Task goal. Take every line from the material that has the word "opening" in it.

══ Record extracts

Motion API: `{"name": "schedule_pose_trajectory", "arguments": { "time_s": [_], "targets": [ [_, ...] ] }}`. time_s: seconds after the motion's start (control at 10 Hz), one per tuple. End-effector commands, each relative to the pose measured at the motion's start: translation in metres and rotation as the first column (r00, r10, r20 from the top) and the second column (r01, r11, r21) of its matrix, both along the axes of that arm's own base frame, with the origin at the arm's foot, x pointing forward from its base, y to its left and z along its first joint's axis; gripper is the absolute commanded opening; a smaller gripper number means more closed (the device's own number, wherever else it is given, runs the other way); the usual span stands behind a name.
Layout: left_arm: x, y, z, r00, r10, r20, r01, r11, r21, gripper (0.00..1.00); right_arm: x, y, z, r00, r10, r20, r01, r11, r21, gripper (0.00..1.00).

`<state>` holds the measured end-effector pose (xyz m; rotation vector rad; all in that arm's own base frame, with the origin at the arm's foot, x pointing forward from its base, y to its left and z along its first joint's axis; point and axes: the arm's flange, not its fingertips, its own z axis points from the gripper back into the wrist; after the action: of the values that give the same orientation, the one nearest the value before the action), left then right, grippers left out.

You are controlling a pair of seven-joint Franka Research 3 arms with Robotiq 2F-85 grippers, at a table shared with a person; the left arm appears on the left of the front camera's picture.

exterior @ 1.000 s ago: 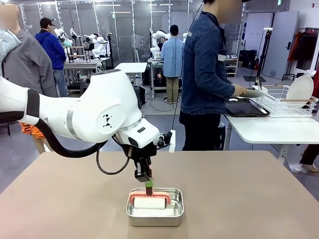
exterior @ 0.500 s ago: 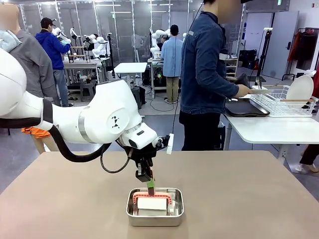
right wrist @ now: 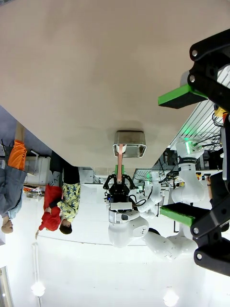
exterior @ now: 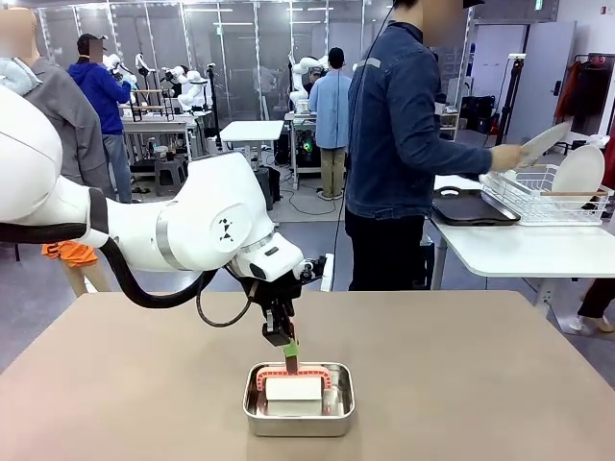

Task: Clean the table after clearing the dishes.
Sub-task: Place the Lint Roller back on top of the Airtight Container.

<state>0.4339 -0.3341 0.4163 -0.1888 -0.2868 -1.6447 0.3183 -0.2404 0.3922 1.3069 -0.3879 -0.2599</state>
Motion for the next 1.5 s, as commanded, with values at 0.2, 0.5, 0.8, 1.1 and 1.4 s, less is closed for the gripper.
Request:
{"name": "schedule_pose_trajectory", "arguments": {
  "time_s": [0.2, 0.5, 0.8, 1.1, 1.4],
  "targets": [
    [0.012, 0.0, 0.009, 0.997, 0.008, 0.071, -0.01, 1.0, 0.027, 0.96, -0.002, 0.0, 0.003, 1.0, 0.003, 0.004, -0.003, 1.0, -0.008, 1.0],
    [0.017, -0.002, 0.016, 0.996, 0.019, 0.091, -0.021, 1.0, 0.023, 1.0, -0.002, 0.0, 0.003, 1.0, 0.003, 0.004, -0.003, 1.0, -0.008, 1.0],
    [0.016, -0.002, 0.021, 0.996, 0.02, 0.093, -0.022, 1.0, 0.02, 1.0, -0.002, 0.0, 0.003, 1.0, 0.003, 0.004, -0.003, 1.0, -0.008, 1.0],
    [0.015, -0.001, 0.021, 0.997, 0.006, 0.077, -0.007, 1.0, 0.015, 1.0, -0.002, 0.0, 0.003, 1.0, 0.003, 0.004, -0.003, 1.0, -0.008, 1.0],
    [0.015, -0.001, 0.021, 0.997, 0.006, 0.077, -0.007, 1.0, 0.015, 1.0, -0.002, 0.0, 0.003, 1.0, 0.003, 0.004, -0.003, 1.0, -0.008, 1.0]
  ]
}}
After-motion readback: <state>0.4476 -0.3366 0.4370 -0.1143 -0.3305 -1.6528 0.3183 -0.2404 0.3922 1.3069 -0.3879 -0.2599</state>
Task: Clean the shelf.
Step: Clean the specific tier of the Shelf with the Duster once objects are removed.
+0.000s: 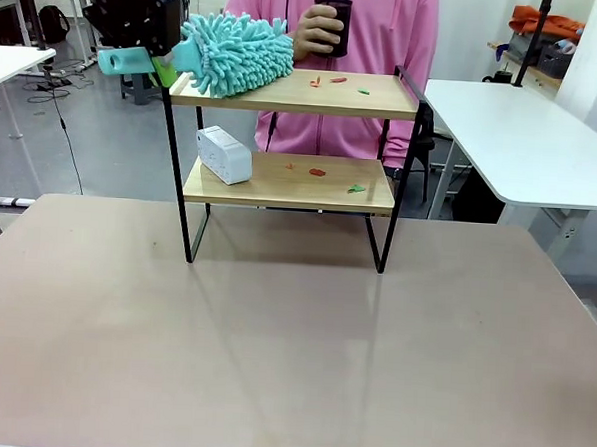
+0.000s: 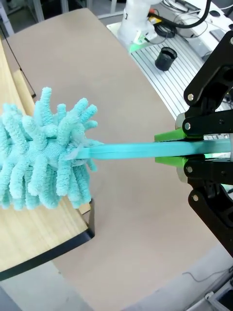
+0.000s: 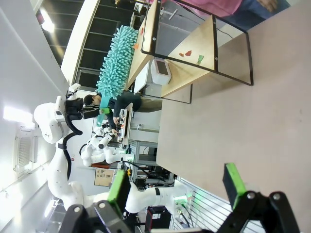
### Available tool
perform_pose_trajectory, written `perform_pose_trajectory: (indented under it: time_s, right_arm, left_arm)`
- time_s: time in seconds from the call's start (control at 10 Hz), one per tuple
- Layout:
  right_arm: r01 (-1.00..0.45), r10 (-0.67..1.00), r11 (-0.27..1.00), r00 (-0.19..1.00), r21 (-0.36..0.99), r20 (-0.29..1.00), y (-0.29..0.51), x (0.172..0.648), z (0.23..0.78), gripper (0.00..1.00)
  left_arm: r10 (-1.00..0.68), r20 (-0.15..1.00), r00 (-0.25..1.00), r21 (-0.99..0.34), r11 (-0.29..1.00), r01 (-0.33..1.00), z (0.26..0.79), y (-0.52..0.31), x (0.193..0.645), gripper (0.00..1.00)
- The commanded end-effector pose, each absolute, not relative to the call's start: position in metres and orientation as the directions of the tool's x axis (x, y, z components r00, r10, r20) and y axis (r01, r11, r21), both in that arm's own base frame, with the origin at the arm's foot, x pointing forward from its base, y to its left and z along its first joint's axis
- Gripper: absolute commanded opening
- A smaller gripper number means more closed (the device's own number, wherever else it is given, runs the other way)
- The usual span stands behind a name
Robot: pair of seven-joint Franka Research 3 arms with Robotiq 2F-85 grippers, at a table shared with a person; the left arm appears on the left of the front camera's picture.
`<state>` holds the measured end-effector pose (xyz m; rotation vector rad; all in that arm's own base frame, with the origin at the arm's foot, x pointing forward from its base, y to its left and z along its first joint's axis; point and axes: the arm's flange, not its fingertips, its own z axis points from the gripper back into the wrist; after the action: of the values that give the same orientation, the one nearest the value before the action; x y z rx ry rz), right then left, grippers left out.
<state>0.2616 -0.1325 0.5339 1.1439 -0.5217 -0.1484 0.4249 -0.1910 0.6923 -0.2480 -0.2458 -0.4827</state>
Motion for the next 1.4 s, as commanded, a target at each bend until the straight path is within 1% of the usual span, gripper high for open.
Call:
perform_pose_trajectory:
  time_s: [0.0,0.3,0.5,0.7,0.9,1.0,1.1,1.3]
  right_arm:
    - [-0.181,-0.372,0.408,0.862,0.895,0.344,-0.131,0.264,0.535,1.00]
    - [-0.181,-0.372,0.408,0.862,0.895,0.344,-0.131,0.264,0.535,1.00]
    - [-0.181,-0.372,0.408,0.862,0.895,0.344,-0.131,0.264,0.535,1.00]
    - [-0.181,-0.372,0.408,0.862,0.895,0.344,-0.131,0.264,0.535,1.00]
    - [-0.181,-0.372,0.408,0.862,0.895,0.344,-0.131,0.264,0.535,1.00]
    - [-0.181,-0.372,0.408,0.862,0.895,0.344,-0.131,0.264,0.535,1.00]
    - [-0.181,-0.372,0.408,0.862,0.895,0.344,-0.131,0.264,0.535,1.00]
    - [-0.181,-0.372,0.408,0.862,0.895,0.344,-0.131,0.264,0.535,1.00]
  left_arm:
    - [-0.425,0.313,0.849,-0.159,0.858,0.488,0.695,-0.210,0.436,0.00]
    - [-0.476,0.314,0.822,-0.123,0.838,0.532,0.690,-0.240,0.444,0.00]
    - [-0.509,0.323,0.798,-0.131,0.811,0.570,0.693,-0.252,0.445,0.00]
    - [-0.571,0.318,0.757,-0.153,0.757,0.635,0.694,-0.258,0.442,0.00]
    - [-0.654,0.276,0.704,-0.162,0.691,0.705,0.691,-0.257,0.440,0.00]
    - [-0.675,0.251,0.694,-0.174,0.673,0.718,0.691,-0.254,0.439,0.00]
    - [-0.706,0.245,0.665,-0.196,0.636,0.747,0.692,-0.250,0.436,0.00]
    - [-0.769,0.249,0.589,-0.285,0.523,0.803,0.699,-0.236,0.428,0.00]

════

Result of this task.
Motion API: `{"name": "schedule_pose_trajectory", "arguments": { "time_s": [_], "targets": [ [_, ...] ] }}`. time_s: seconds after the motion's start (control at 10 Hz), one per tuple. End-effector commands, each relative to the pose measured at the motion's start: translation in metres and rotation as the first column (r00, r10, r20 from the top) and the second column (r01, r11, r21) of its matrix, both along the axes of that arm's own base frame, with the origin at the arm's foot, x pointing forward from its base, y to its left and z along its first joint's axis; gripper is the absolute commanded opening; a smaller gripper number means more closed (the device's own number, wherever else it is given, runs the other way); the usual span stands behind a name.
- Gripper: absolute commanded opening

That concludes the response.